Hi all, just to let you know that I had my scan today - and saw a beautiful little heartbeat fluttering away   they have dated me at 6 wks 2 days. I have to go back in 2 weeks for another scan, in the meantime I am to continue on cyclogest 3 times a day and the progesterone injections. Feel relieved to see the heartbeat but also still a little apprehensive   hope everyone else is doing ok


----------



## yogabunny (Sep 12, 2012)

petal that is great news, a beautiful heartbeat xxxx 
i am booked in for a blood test and early scan to look for sack on tuesday. i am on 3 pessaries a day, but still having spotting/ bleeding and af cramps, you're updates help keep me sane


----------



## Petal82 (Feb 2, 2013)

Yogabunny, stay positive, even on 3 cyclogest pessaries a day I was still spotting/bleeding so fear not. I was very worried, same as you but my clinic told me it was very common. How long have you been spotting for? Try not to worry- easier said than done though I know. Good luck for Tuesday's scan and blood test, let us know how you get on. Are you still testing positive? My husband thinks I'm mental- I bought pregnancy test strips from b&m bargains- pack of three for 99p (just like the ones they use in hospitals) and so far I have tested 14 mornings! Cheaper than clear blue though. It was a little peace of mind for me. Stay strong and rest if you can Xxx


----------



## Jayney123 (Feb 5, 2013)

Woo! Yey Petal! 

So happy for you. I'm sure you're pretty safe to breath out now - although easier said than done. I'm on exactly the same meds as you, and some - daily injection, 3 x cyclogest AND progesterone tables too. I feel slightly bonkers  I'm also on blood thinning stiff called Fragmin. All this till week 12. My boyfriend has become a dab hand at sticking needles on my bum, not very sexy!

Yogabunny, like Petal I have been told over and over how normal this bleeding is so hang in there. Wishing you al the luck in the world for Tuesday. Let us know how you get on.

Petal, good luck with next scan - you're getting loads, I now have to wait til 12 weeks.

I'll keep checking in. 

Keep the faith xxx


----------



## yogabunny (Sep 12, 2012)

thank you so much petal, i started spotting on sunday, i had tested 1-2 weeks on OTD and on Sunday morning (poas addict alert!)
i'm still spotting but is more like on and off bleeding now although brown. i am so crampy, that worries me, i know it could be everything stretching and i am quite small, so i really hope that is what it is.
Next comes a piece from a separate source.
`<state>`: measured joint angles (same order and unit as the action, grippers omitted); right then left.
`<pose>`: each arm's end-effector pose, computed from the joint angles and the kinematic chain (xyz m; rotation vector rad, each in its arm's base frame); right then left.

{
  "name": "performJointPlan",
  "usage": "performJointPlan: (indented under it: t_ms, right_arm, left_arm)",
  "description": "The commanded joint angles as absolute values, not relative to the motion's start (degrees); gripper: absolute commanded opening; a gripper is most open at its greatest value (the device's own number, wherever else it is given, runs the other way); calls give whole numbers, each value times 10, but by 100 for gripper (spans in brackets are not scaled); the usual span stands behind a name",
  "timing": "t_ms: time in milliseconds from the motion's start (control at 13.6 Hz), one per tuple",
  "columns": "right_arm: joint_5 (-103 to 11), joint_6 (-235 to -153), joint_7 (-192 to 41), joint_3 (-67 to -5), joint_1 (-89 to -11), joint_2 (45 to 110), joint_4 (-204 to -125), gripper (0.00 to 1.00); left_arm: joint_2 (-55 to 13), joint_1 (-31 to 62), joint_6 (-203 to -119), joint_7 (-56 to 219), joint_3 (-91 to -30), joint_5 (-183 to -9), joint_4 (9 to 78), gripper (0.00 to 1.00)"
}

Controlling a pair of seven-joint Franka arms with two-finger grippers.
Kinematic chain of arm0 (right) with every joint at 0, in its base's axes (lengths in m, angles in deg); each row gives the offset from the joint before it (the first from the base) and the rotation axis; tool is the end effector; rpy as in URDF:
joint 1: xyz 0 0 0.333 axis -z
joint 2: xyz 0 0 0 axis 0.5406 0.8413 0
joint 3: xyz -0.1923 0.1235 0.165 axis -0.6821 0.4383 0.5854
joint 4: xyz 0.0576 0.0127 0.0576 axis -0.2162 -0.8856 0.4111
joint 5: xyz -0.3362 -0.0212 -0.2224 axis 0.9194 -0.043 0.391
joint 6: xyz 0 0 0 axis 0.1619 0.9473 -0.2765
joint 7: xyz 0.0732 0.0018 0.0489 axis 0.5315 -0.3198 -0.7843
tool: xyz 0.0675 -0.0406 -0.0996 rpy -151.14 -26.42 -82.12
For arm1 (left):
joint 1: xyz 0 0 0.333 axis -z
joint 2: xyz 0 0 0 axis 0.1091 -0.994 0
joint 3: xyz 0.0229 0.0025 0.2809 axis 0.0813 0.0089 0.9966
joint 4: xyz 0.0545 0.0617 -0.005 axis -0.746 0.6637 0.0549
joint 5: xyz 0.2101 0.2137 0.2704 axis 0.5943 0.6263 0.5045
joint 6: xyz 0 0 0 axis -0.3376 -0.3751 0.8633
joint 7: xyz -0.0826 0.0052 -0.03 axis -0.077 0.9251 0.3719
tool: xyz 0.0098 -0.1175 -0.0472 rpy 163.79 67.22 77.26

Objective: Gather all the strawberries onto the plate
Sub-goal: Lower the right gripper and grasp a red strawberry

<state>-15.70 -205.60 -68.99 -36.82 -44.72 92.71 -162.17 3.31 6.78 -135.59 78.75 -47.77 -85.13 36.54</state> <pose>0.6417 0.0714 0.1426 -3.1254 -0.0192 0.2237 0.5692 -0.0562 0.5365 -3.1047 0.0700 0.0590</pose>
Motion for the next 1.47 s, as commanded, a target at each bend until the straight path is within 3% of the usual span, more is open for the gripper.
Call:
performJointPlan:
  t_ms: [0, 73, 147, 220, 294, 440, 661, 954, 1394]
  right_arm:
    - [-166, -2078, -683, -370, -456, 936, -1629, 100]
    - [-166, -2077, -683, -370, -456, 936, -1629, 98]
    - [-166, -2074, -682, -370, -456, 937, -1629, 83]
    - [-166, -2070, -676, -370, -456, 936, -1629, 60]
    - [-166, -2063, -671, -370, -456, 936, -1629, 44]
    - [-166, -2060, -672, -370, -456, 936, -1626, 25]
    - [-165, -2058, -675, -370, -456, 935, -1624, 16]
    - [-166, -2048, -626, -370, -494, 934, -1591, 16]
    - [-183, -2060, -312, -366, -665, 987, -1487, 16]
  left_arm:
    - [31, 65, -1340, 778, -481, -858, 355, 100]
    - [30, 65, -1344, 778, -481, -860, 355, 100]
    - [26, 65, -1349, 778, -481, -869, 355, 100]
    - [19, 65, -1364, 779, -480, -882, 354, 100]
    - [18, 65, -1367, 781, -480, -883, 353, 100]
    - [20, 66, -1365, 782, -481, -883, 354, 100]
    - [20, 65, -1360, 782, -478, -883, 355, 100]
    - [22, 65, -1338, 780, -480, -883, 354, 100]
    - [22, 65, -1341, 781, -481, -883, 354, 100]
I feel like AF is about to errupt!
a good sign is i tested on tuesday morning on CB and got 2-3 weeks, and this morning on a cheaper one and it was positive.
I think I need your bargain pack, a little peace of mind really helps. My mum bought me my CB digital original tests for OTD and laughed that you could get them in packs of 20, i didn;t laugh, i knew i could easily use 20! 
i am trying to take it easy now, as i notice bleeding is worse when i move around lots, but not really possible to stay in bed all day and i think that makes the cramp worse     

i know you guys understand, but i have been really strong throughout the last years of TTC and today i just cried and cried, as our dream is close but may be so far away. I am bringing back the PMA slowly. 

thankyou janey  , you replied while i was writin my essay!! enjoy your spaced out feeling


----------



## Petal82 (Feb 2, 2013)

Janey, my backside is bruised from all the injections, I have now moved onto my thigh- I'm a nurse but am such a wuss at doing it myself its ridiculous. i have resorted to getting my mum to do it- she's a midwife so is literally as hard as nails and just jabs me   would not let my husband attempt it! Know what you mean about feeling bonkers-progesterone overload!! Janey things sound to be going well with you, it's great to hear other people's stories. 

Yogabunny, your post made me laugh re preggo tests! We are all the same. Seriously these cheapo ones are brilliant. Definitely take it easy with the bleeding, mine was the same- bled more when I was more active- hence I watched the whole first season of downton abbey whilst I was on annual leave to make me sit on my backside! Swear I have put on half a stone already   jokes apart though, I hope you feel ok, think of tomorrow as a new day and put today behind you. I have had meltdown days too and it's completely normal. All these hormones plus stress is not a good combination. You're doing really well. TTC is not an easy game.... And dont underestimate how it takes its toll on you. Look after yourself and invest in a good dvd boxset! My friend who had also gone through ivf (had egg donation from her sister) bought me a little notebook to keep an ivf diary- has been nice to write down how I'm feeling, I'm not normally one for feelings etc etc but have actually feet that writing things down helps. 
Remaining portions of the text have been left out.